To generate tangible objects on a metric scale, computer-graphic modeling was combined with rapid 3-D prototyping. Two prototype objects A and B were generated using the Autodesk 3ds Max software (Autodesk, Canada) by taking a sphere of 7-cm diameter and modifying its shape using two orthogonally positioned “wave modifiers,” resulting in smoothly deformed, undulating objects. Two sets of parameters for the wave modifiers were chosen, so as to provide two distinct, but not too dissimilar, prototype objects. To obtain the metric scale, the two objects were linearly morphed into each other in 15 intermediate steps. The objects were then printed using a 3-D printer (ZPrinter 650, ZCorporation, Germany) and were mounted on little stands for easier haptic exploration. The final stimulus set consisted of 17 different shapes (see Fig. 1a) that were equal in weight and volume. Since the experiments consisted of training and testing conditions, we split the stimulus set into a training set and a test set to ensure that participants would not simply learn single objects, but would attend to shape features that would generalize.

Fig. 1
figure 1

(a) Stimuli. The figure shows stimuli A and B, as well as the 15 intermediate morph steps (the x-axis displays the amounts of B features as percentages). The stimulus set was divided into a training set and a test set. In Experiment 1, participants were trained on the categorical boundary at 50 % (dark gray); in Experiment 2, they were trained with a categorical boundary at 25 % (light gray). (b) View of the setup from the participant’s side. A computer-controlled sliding door (shown open here, as in the visual conditions in the experiments) was used to hide or reveal the objects. In the haptic conditions, the door was closed, and participants had to reach around the door to touch the objects

Experiment setup

For the visual experiments, participants were seated in front of a sliding door (see Fig. 1b for the setup) that could be opened and closed automatically. The experimenter placed one object in one of six possible orientations (0º, 60º, 120º, 180º, 240º, and 300º) behind the door. Upon a signal given by the experimental computer, the door opened, and participants were able to visually explore the objects for exactly 2 s before the door closed again.

In the haptic experiments, the same setup was used. The objects were placed in one of six possible orientations in the stand behind the sliding door. For all haptic trials, however, the door remained closed, and participants were only able to touch the objects using their dominant hand by reaching around the door. Participants were allowed to freely explore the objects for 4 s. A tone signaled the start of the exploration time, and a second tone signaled the end. The experimenter took care that participants did not exceed the exploration time.

Experiment 1: Categorization experiment

Method

The experiment consisted of a pretraining test (testing visual and haptic performance separately), a unimodal training phase (training for one modality only), and a posttraining test (testing again visual and haptic performance separately). Both the pre- and posttraining test phases included the seven objects of the test set, whereas the training phase included the eight objects of the training set.
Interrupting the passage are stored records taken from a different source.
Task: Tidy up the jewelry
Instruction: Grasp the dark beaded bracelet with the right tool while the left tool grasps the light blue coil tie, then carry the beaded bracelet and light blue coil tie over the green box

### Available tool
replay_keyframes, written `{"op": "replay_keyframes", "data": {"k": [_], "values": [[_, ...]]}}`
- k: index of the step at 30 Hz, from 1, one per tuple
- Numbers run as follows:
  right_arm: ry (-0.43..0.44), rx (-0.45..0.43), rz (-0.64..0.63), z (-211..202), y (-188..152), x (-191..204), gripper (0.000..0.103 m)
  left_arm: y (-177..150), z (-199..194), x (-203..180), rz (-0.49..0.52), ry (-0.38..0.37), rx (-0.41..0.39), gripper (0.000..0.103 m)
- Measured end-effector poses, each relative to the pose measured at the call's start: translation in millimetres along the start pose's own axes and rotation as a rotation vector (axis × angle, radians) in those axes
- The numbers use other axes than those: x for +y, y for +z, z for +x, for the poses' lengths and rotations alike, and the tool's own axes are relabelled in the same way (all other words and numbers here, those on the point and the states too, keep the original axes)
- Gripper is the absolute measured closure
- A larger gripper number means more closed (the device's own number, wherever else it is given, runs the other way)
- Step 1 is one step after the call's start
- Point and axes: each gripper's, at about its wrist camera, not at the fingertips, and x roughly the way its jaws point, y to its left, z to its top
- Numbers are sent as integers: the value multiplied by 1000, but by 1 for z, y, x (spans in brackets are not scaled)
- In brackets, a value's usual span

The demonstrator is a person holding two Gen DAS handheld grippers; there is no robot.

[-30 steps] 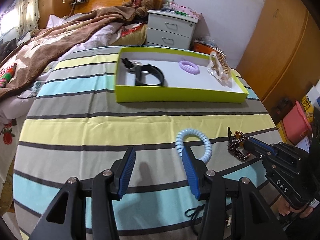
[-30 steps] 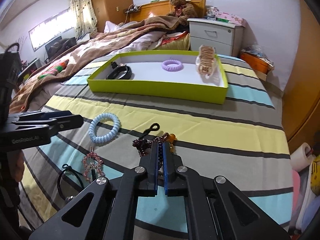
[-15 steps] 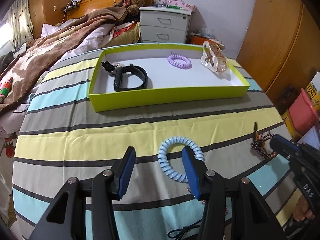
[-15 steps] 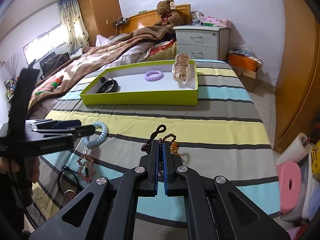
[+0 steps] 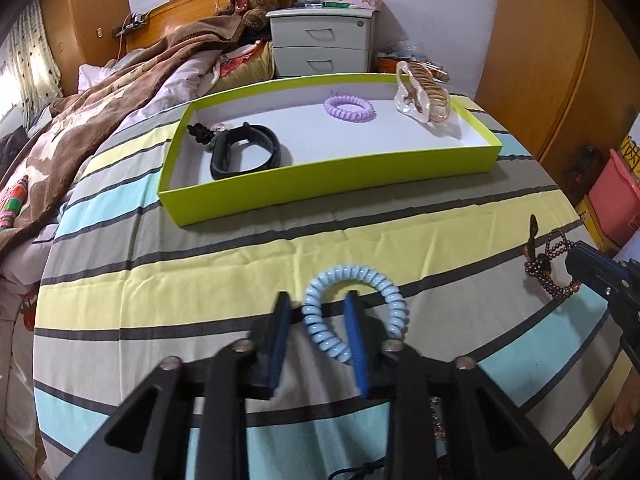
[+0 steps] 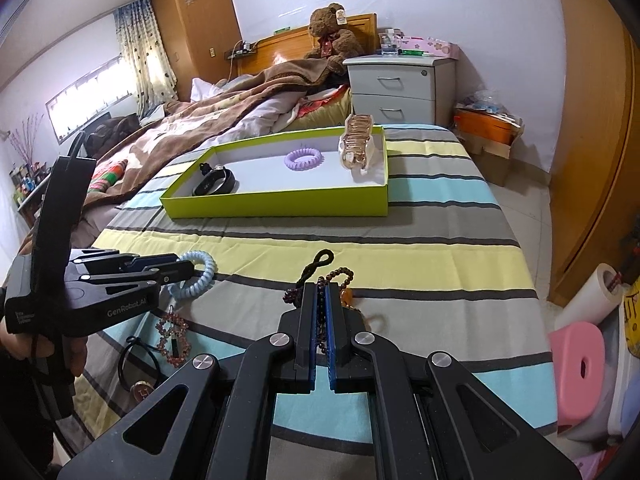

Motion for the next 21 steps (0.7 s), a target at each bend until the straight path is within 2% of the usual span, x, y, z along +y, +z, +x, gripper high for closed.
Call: {"op": "replay_keyframes", "data": {"k": [5, 21], "values": [[-3, -1, -1, 0, 0, 0, 100, 1, 0, 1, 5, 5, -5, 92], [-11, -24, -16, -8, 11, 11, 100, 7, -21, 21, -53, -52, -75, 93]]}}
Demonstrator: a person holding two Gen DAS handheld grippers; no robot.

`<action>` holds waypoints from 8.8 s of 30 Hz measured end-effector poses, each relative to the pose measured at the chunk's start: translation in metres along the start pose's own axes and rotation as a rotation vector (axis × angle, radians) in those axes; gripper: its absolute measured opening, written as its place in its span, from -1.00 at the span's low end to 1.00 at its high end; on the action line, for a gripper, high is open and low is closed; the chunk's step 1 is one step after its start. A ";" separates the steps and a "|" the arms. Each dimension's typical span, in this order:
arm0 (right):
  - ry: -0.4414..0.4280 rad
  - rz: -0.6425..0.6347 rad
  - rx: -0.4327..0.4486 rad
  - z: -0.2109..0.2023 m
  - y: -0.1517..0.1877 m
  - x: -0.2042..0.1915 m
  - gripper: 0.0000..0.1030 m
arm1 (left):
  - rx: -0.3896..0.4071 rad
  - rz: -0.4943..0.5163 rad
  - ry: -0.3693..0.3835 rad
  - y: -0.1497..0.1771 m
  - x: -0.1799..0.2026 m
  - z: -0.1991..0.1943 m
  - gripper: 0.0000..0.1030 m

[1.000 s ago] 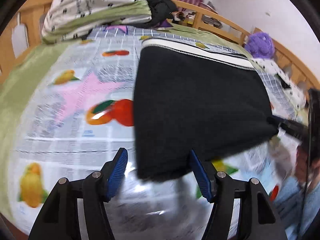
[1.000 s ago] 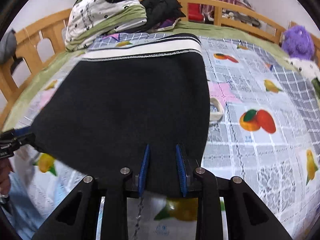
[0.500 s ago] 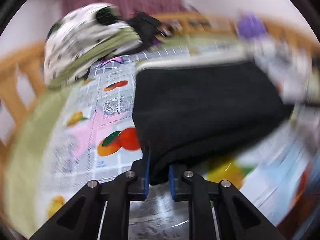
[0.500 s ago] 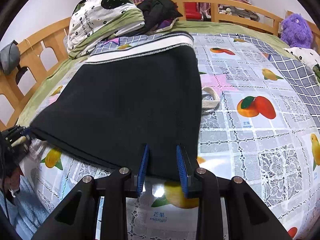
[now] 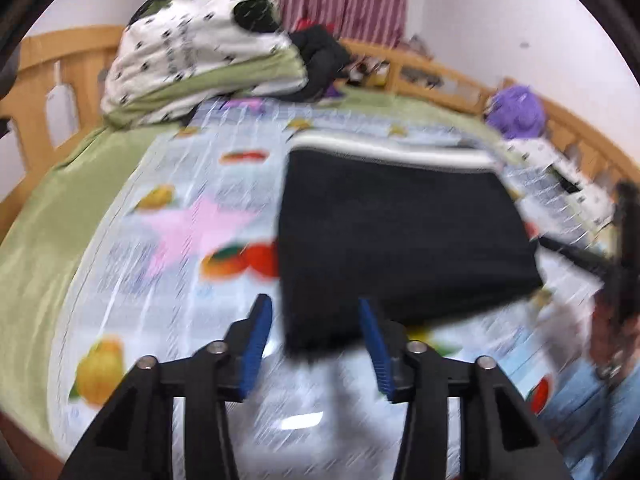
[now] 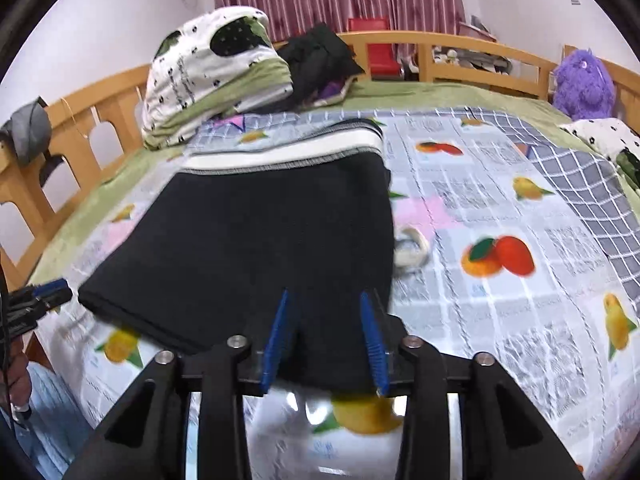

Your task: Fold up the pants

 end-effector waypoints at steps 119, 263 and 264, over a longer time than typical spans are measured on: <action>0.150 0.099 -0.110 0.169 -0.118 0.055 -0.76 | -0.132 -0.084 -0.063 -0.105 -0.023 0.216 0.50; -0.080 -0.198 -0.045 0.110 -0.036 -0.018 -0.47 | -0.116 0.142 0.115 -0.026 0.038 0.149 -0.14; -0.073 -0.231 -0.041 0.107 -0.030 -0.018 -0.47 | -0.085 0.175 0.104 -0.019 0.039 0.143 -0.13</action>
Point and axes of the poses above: each gripper's, at about its wrist camera, not at the fingertips, and z roughly the way its jaws point, x to its right, y to its underside, the point moved 1 cm from there along z, roughly the way its jaws point, and after that the axes turned 10 degrees about x, right-handed, at the moved point
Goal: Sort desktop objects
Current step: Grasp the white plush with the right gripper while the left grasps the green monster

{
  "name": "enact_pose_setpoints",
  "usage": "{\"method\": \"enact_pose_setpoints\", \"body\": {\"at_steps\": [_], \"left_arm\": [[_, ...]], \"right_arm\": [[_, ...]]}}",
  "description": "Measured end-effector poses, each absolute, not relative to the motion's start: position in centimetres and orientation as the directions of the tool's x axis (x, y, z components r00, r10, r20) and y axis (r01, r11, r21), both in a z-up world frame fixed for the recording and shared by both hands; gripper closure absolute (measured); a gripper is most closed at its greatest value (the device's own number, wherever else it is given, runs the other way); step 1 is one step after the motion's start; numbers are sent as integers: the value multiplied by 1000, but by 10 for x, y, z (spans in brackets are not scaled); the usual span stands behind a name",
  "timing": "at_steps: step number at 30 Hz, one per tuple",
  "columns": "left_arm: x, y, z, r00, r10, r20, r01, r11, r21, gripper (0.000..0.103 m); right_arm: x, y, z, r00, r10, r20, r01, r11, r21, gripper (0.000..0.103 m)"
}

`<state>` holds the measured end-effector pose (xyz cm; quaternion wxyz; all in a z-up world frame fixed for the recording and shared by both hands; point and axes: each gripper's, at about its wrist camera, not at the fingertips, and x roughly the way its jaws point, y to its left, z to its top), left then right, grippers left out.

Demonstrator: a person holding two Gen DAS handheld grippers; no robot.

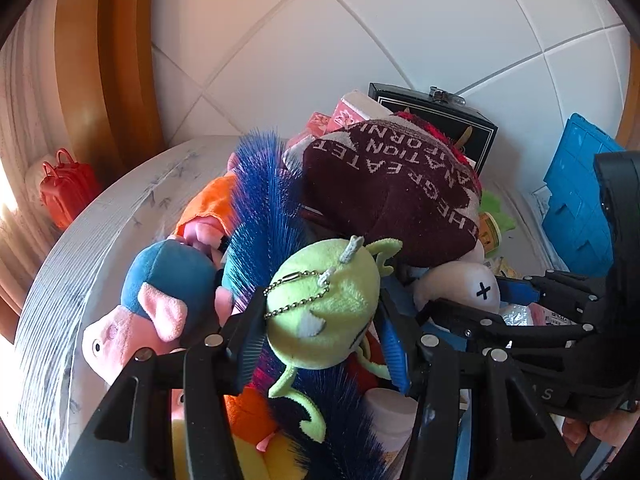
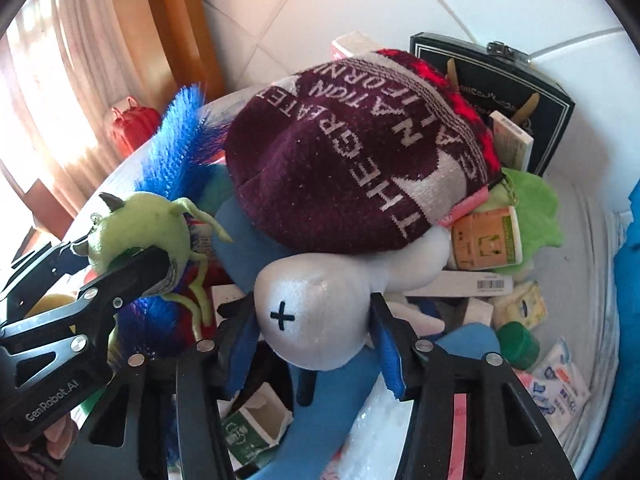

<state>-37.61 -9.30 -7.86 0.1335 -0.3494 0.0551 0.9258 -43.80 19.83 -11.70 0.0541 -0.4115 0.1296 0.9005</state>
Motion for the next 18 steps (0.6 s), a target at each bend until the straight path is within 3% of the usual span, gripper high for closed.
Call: {"method": "enact_pose_setpoints", "body": {"at_steps": [18], "left_arm": [[-264, -47, 0, -793, 313, -522, -398, -916, 55, 52]], "right_arm": [[-264, 190, 10, -861, 162, -481, -273, -947, 170, 53]]}}
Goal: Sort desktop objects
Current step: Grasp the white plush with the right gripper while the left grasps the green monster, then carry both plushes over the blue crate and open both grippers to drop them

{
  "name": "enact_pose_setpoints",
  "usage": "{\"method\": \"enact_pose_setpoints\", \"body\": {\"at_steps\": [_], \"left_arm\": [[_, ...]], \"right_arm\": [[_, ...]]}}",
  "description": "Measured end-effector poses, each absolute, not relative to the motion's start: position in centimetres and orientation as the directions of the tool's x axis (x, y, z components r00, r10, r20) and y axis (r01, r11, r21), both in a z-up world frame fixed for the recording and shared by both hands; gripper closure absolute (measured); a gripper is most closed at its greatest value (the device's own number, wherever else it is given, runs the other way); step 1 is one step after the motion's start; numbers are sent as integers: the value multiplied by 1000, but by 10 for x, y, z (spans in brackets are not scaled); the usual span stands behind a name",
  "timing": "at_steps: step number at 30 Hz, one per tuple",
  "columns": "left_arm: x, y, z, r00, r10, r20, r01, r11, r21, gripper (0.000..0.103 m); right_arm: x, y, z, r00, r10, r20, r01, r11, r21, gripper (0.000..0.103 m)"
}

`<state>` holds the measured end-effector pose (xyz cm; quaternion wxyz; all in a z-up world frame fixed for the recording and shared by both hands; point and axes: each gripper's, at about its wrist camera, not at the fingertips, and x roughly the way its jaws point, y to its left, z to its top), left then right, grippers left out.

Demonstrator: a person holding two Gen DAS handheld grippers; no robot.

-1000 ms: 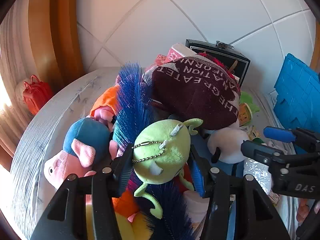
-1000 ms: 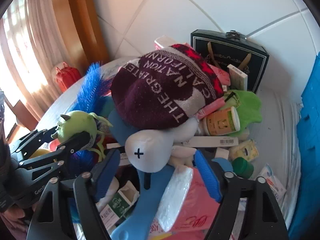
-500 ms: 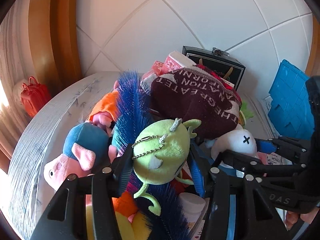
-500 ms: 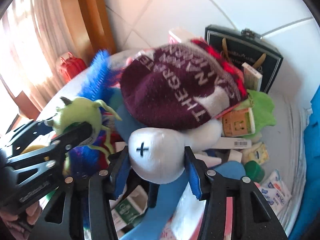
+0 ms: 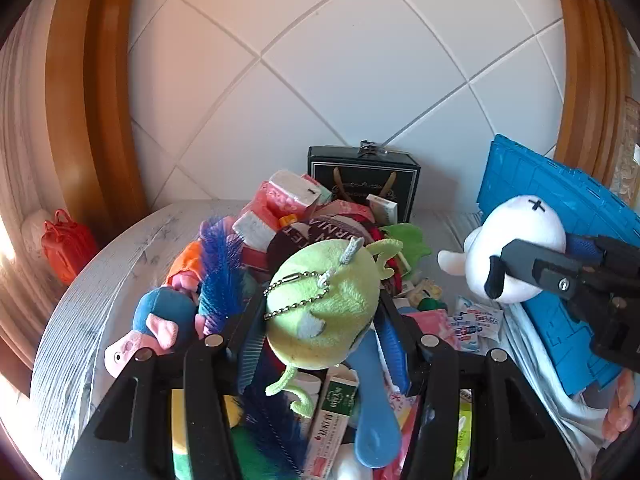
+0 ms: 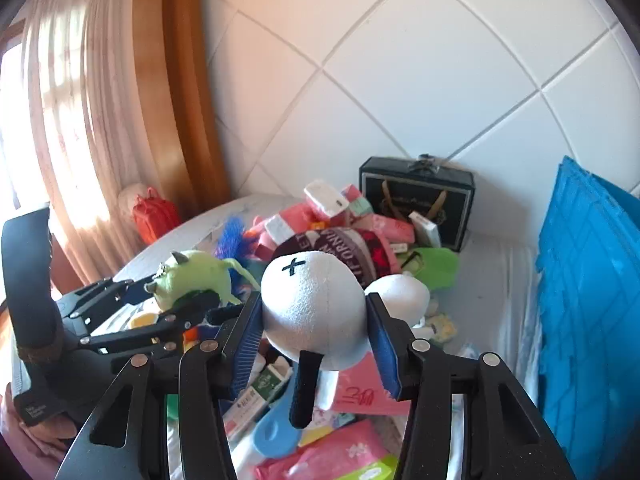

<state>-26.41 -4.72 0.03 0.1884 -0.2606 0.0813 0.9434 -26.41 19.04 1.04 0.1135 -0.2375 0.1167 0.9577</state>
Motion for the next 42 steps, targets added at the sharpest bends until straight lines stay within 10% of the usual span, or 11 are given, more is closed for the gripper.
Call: {"method": "enact_pose_setpoints", "body": {"at_steps": [18, 42], "left_arm": [[-175, 150, 77, -736, 552, -393, -621, -781, 67, 52], [-114, 380, 49, -560, 566, -605, -760, -641, 104, 52]], "right_arm": [[-52, 293, 93, -788, 559, -258, -598, -795, 102, 53], [77, 465, 22, -540, 734, -412, -823, -562, 77, 53]]}}
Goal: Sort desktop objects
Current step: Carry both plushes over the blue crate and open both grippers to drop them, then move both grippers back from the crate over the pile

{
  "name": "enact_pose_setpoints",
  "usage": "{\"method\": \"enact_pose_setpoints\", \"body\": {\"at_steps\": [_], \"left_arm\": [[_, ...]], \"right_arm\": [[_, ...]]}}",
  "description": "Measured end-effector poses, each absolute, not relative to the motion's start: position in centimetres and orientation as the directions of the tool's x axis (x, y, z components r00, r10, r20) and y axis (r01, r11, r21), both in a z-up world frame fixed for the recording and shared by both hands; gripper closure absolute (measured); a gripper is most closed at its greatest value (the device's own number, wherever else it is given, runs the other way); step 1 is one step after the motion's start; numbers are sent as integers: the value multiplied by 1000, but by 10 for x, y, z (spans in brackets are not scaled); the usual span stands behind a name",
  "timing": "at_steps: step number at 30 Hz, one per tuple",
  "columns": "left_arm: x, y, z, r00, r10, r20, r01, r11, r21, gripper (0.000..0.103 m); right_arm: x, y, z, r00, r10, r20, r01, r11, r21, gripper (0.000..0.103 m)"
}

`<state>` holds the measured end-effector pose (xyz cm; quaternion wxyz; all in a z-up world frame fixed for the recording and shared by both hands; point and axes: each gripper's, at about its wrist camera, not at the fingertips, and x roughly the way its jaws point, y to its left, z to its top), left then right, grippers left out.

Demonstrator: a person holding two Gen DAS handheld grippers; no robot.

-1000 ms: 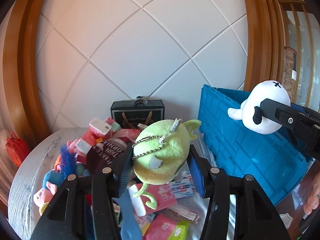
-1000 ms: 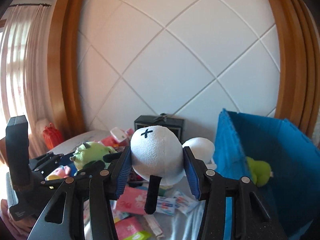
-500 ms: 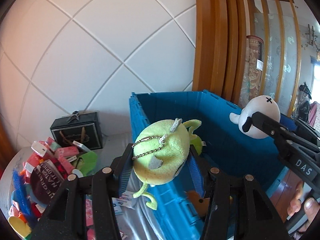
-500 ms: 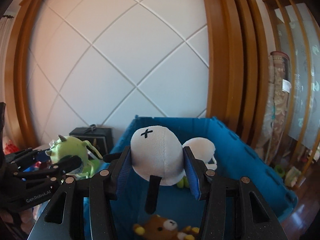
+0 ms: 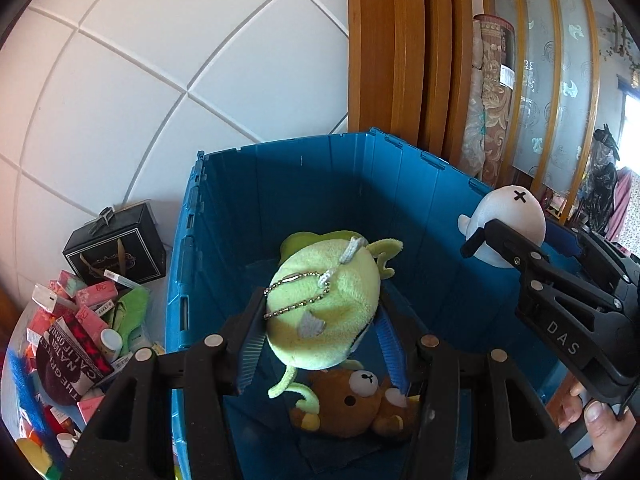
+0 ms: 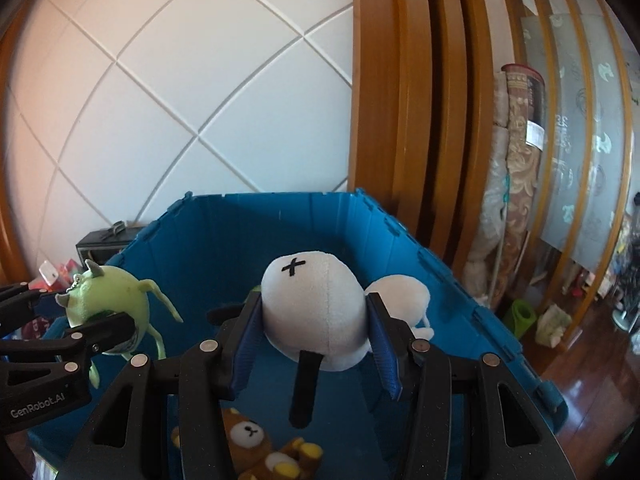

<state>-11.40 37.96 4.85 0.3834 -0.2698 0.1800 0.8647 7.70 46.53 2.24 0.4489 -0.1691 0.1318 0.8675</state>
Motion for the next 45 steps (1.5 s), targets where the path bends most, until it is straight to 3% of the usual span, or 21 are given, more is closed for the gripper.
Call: {"method": "enact_pose_setpoints", "body": {"at_steps": [6, 14, 21, 28, 32, 45], "left_arm": [[-125, 396, 56, -517, 556, -651, -764, -643, 58, 51], [-142, 415, 39, -548, 446, -708, -710, -695, 111, 51], [-140, 413, 36, -550, 436, -713, -707, -696, 120, 42], [-141, 411, 35, -549, 433, -714, -707, -697, 121, 33], [-138, 415, 35, -556, 426, -713, -712, -687, 145, 33], [-147, 402, 38, -562, 441, -700, -677, -732, 83, 33]], "right_arm": [[69, 480, 26, -536, 718, -443, -820, -568, 73, 53], [57, 498, 21, -519, 668, -534, -813, -579, 66, 52], [57, 505, 16, -503, 653, -566, -825, -559, 89, 52], [45, 501, 14, -448, 672, -589, -831, -556, -3, 50], [41, 496, 16, -421, 701, -575, -840, -540, -45, 16], [50, 497, 22, -433, 738, -518, -864, -503, 6, 8]]}}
Since the whole experiment took about 4 h, it was split into two sessions that took place on two consecutive days.

In the pretraining test, participants had to categorize the objects of the test set visually and haptically in separate trials. To avoid order effects, half of the participants started exploring the objects visually, whereas the other half started exploring the objects haptically. The test started when we introduced the participants to objects A and B in the chosen modality, and the participants were informed that these two stimuli represented the prototypes of categories A and B, respectively. For the test, object A was presented in orientations of 0º, 60º, 120º, 180º, 240º, and 300º. Then object B was presented in the same orientations. Next, the seven objects of the test set were presented in a randomized order and in one of the six orientations, randomly chosen (the randomization ensured that every orientation of every object occurred at least once in all blocks). Participants were asked to indicate whether the object belonged to category A or category B. No feedback was provided. The testing was repeated ten times in total, resulting in 70 trials. After half of the test trials, A and B were presented again from all six orientations as a reminder.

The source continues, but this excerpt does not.